Managing the merchant liquid supply chain is a second example. These liquid plants, while all making the same basic set of products, often vary in capacity and efficiency. As merchant liquid customers may receive shipped product from multiple locations, continuously optimizing this supply chain can be challenging. External factors, such as varying customer demand and time-of-day electricity prices, make the system quite dynamic. Through the development of sophisticated forecasting tools and large mixed integer linear programming models, we can determine optimum operating scenarios on a continuous basis and share these with our logistics and production teams. The sophisticated planning tools, which plan over a weekly time horizon, then guide the operational tools designed for minute-to-minute optimization of the plants and logistics.

Finally, on the business side, the team has significantly impacted Praxair’s revenue management strategies over the past several years. For example, in our packaged gas business, we’ve developed cooperative game theory methods to allocate shared distribution and production costs to determine product cost at the SKU level and service cost at the order level. This solution adopts linear programming models to determine the cost to serve for existing customers as well as machine learning algorithms to estimate costs for new customers. The deliverables help us better manage business and productivity decisions. For example, understanding cost differences among different locations provides additional insight into our supply chain optimization.

Our People

As with any organization, our people are our most valuable asset. To develop our staff, our goal from day one is to give them the opportunity to work through the entire lifecycle of a problem. This includes working with our business partners on the value proposition, leading a cross-functional team from initial development through beta testing, and working with the business to deploy tools in the field to bring value. Such opportunities help our people develop strong leadership, communication, business and project management skills, in addition to technical skills. At our core, we’re very strong in technical areas such as data visualization, advanced statistics, linear and nonlinear optimization and advanced process control. Our strength is in our breadth as we must be ready to solve a wide variety of business problems from the simple to the complex.

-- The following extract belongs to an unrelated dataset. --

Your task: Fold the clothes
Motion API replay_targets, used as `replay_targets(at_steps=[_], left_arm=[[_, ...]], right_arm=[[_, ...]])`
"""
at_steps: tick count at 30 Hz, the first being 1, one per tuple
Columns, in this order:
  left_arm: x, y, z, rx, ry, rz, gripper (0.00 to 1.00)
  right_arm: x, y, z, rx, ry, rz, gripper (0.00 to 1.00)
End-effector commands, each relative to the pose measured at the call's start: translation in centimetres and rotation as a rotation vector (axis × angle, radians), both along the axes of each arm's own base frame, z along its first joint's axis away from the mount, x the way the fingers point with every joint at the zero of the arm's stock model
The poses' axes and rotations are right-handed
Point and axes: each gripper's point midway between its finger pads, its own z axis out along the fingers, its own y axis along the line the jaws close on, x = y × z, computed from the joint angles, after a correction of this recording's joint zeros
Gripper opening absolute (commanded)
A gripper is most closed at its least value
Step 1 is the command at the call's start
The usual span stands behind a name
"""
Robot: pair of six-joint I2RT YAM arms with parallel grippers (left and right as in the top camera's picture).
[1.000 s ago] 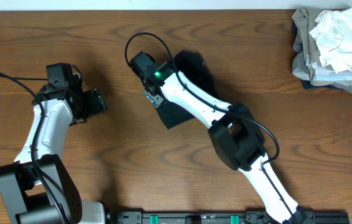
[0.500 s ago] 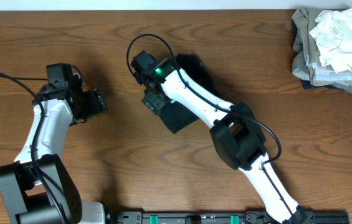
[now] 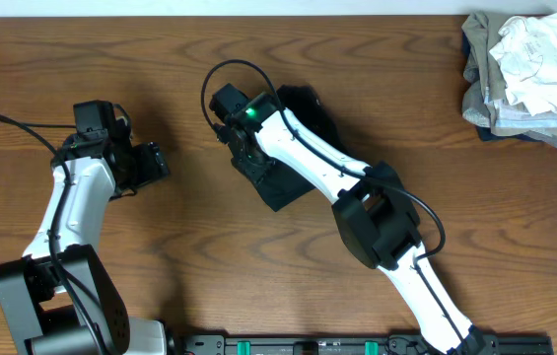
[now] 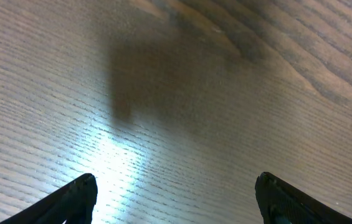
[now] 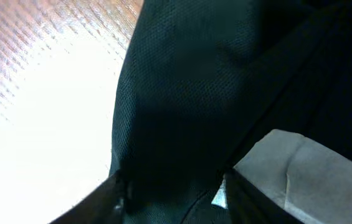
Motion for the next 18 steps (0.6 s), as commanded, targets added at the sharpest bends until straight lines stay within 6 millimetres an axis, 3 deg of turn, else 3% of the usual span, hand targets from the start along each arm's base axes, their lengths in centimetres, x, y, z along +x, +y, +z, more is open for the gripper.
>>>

We also recognize the need for strong external partners. We have a long history of working with leading researchers in operations research and process systems to develop the platforms for our future innovations. Strong relationships with SUNY-Buffalo, Carnegie-Mellon, McMaster University and UT-Austin, among others, keep us as at the leading edge of academic research while providing an opportunity for our staff to engage and mentor graduate students. As an example, we have recently been working with several institutions under Department of Energy funding to demonstrate a state-of-the-art industrial scale steam methane reforming plant. As a team, we installed a new visual monitoring system, developed a new control strategy to operate the plant, and demonstrated a cloud-based solution for decision deployment. Going forward, we will have substantial engagement with the DOE’s new Clean Energy Smart Manufacturing Innovation Institute to further Praxair’s mission and drive innovation generally within the manufacturing industry.

What Does the Future Hold?

This is an exciting time to be engaged in advanced analytics. The digitalization of manufacturing is a key trend for future growth, and we are excited to be at the leading edge of that in the process industries. In the next few years, we will be developing cutting-edge applications that leverage “big data” infrastructure to solve key challenges in machine reliability and fleet safety, using new technologies to deliver real-time information and collaboration capabilities to people in the field, and delivering new tools to help optimize our supply chains on a global scale. While the industrial gases industry is more than 100 years old, there is plenty of room left for innovation.

Larry Megan is director of Praxair Global Analytic, as well as Praxair’s representative to the INFORMS Roundtable. Kristin Bruton is communications manager at Praxair.